- [What this task involves]
Your answer must be the full listing, repeated word for word.

----------

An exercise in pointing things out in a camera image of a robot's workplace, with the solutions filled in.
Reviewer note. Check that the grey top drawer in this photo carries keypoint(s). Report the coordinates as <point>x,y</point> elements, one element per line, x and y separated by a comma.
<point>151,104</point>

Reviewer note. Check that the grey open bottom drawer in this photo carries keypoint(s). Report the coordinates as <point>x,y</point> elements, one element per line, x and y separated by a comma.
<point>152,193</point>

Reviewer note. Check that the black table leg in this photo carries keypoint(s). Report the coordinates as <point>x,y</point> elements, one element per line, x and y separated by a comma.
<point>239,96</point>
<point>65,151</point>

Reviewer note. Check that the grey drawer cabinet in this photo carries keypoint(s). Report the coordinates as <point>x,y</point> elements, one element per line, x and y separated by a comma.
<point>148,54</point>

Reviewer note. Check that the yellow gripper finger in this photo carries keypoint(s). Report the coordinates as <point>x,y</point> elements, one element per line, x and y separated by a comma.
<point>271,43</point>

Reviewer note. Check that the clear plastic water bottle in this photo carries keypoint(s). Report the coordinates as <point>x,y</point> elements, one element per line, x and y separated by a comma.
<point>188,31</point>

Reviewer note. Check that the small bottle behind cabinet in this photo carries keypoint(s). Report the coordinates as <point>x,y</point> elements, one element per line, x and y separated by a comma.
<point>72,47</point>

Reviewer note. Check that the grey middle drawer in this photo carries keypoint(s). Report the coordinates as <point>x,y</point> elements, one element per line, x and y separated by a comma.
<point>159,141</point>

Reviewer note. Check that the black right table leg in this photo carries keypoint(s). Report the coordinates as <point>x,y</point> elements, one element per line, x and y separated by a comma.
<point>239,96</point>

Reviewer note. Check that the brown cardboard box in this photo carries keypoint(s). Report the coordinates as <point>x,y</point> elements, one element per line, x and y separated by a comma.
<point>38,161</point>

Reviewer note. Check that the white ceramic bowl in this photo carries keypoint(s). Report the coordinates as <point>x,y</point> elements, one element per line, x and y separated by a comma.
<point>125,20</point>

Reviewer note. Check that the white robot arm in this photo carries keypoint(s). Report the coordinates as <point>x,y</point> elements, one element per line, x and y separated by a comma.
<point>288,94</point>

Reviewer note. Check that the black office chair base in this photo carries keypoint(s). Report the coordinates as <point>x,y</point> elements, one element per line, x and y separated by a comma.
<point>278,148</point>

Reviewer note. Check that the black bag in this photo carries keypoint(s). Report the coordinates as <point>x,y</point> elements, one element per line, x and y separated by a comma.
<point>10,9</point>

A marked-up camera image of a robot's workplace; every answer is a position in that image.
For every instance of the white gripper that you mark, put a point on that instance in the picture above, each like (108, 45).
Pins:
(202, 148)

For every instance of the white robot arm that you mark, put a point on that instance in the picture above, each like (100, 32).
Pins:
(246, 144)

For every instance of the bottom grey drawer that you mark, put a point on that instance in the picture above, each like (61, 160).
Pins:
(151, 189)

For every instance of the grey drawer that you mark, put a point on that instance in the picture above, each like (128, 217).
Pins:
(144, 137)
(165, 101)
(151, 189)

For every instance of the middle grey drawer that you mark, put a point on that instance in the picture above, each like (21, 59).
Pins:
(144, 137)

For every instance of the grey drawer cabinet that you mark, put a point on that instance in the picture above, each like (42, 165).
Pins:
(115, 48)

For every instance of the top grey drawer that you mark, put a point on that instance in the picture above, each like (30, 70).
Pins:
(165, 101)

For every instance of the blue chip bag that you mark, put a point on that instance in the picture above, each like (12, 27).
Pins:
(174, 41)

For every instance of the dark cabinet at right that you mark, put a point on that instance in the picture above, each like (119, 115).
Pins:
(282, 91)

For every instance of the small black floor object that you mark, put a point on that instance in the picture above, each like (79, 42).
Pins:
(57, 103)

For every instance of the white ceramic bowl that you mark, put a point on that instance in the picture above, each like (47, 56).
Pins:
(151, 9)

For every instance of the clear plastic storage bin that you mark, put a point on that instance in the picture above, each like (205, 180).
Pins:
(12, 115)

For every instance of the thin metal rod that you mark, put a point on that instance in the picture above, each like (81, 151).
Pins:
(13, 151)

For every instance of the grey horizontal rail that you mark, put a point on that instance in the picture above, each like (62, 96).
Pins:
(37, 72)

----------

- [Answer box]
An exercise in pointing things out in a camera image of a robot's workplace, with the solutions filled in.
Reviewer note. Check that the grey top drawer in this photo carries keypoint(s). Report the coordinates as <point>x,y</point> elements, one element per line, x and y separated by a comma.
<point>151,104</point>

Reviewer note. Check that the grey open bottom drawer in this photo carries keypoint(s). Report the coordinates as <point>x,y</point> elements, one element per line, x and y separated by a comma.
<point>152,193</point>

Reviewer note. Check that the black table leg in this photo carries keypoint(s). Report the coordinates as <point>x,y</point> elements, one element per line, x and y separated by a comma.
<point>239,96</point>
<point>65,151</point>

Reviewer note. Check that the grey drawer cabinet in this photo carries keypoint(s). Report the coordinates as <point>x,y</point> elements, one element per line, x and y separated by a comma.
<point>148,54</point>

Reviewer note. Check that the yellow gripper finger in this photo carries keypoint(s). Report the coordinates as <point>x,y</point> elements, one element per line, x and y separated by a comma.
<point>271,43</point>

Reviewer note. Check that the clear plastic water bottle in this photo carries keypoint(s). Report the coordinates as <point>x,y</point> elements, one element per line, x and y separated by a comma.
<point>188,31</point>

Reviewer note. Check that the small bottle behind cabinet in this photo carries keypoint(s). Report the coordinates as <point>x,y</point> elements, one element per line, x and y separated by a comma.
<point>72,47</point>

Reviewer note. Check that the grey middle drawer in this photo carries keypoint(s). Report the coordinates as <point>x,y</point> elements, one element per line, x and y separated by a comma.
<point>159,141</point>

Reviewer note. Check that the black right table leg in this photo carries keypoint(s). Report the coordinates as <point>x,y</point> elements, one element per line, x and y separated by a comma.
<point>239,96</point>

Reviewer note. Check that the brown cardboard box in this photo carries keypoint(s). Report the coordinates as <point>x,y</point> elements, one element per line, x and y separated by a comma.
<point>38,161</point>

Reviewer note. Check that the white ceramic bowl in this photo carries keypoint(s). Report the coordinates as <point>x,y</point> elements, one element per line, x and y separated by a comma.
<point>125,20</point>

Reviewer note. Check that the white robot arm in this photo carries keypoint(s). Report the coordinates as <point>x,y</point> elements, one element per line, x and y separated by a comma.
<point>288,94</point>

Reviewer note. Check that the black office chair base in this photo carries keypoint(s). Report the coordinates as <point>x,y</point> elements, one element per line, x and y separated by a comma.
<point>278,148</point>

Reviewer note. Check that the black bag in this photo carries keypoint(s). Report the coordinates as <point>x,y</point> elements, one element per line, x and y separated by a comma.
<point>10,9</point>

A marked-up camera image of a robot's workplace; every answer is a position in that image.
For every instance of the white gripper that you mark, put a point on that instance in the picture above, each like (108, 45).
Pins:
(202, 148)

For every instance of the white robot arm that you mark, put a point on that instance in the picture above, each like (100, 32).
Pins:
(246, 144)

For every instance of the bottom grey drawer that you mark, put a point on that instance in the picture above, each like (61, 160).
Pins:
(151, 189)

For every instance of the grey drawer that you mark, put a point on that instance in the picture above, each like (128, 217).
Pins:
(144, 137)
(165, 101)
(151, 189)

For every instance of the middle grey drawer that you mark, put a point on that instance in the picture above, each like (21, 59).
Pins:
(144, 137)

For every instance of the grey drawer cabinet that you mark, put a point on that instance in the picture above, each like (42, 165).
Pins:
(115, 48)

For every instance of the top grey drawer that you mark, put a point on that instance in the picture above, each like (30, 70).
Pins:
(165, 101)

For every instance of the blue chip bag that you mark, put a point on that instance in the picture above, each like (12, 27).
Pins:
(174, 41)

For every instance of the dark cabinet at right that you mark, put a point on that instance in the picture above, each like (119, 115).
Pins:
(282, 91)

For every instance of the small black floor object that you mark, put a point on that instance in the picture above, each like (79, 42).
Pins:
(57, 103)

For every instance of the white ceramic bowl that you mark, put a point on that instance in the picture above, each like (47, 56).
Pins:
(151, 9)

For every instance of the clear plastic storage bin that you mark, put a point on that instance in the picture above, each like (205, 180).
Pins:
(12, 115)

For every instance of the thin metal rod that you mark, put a point on that instance in the picture above, each like (81, 151).
Pins:
(13, 151)

For every instance of the grey horizontal rail that you mark, put a point on that instance in the picture above, each like (62, 96).
Pins:
(37, 72)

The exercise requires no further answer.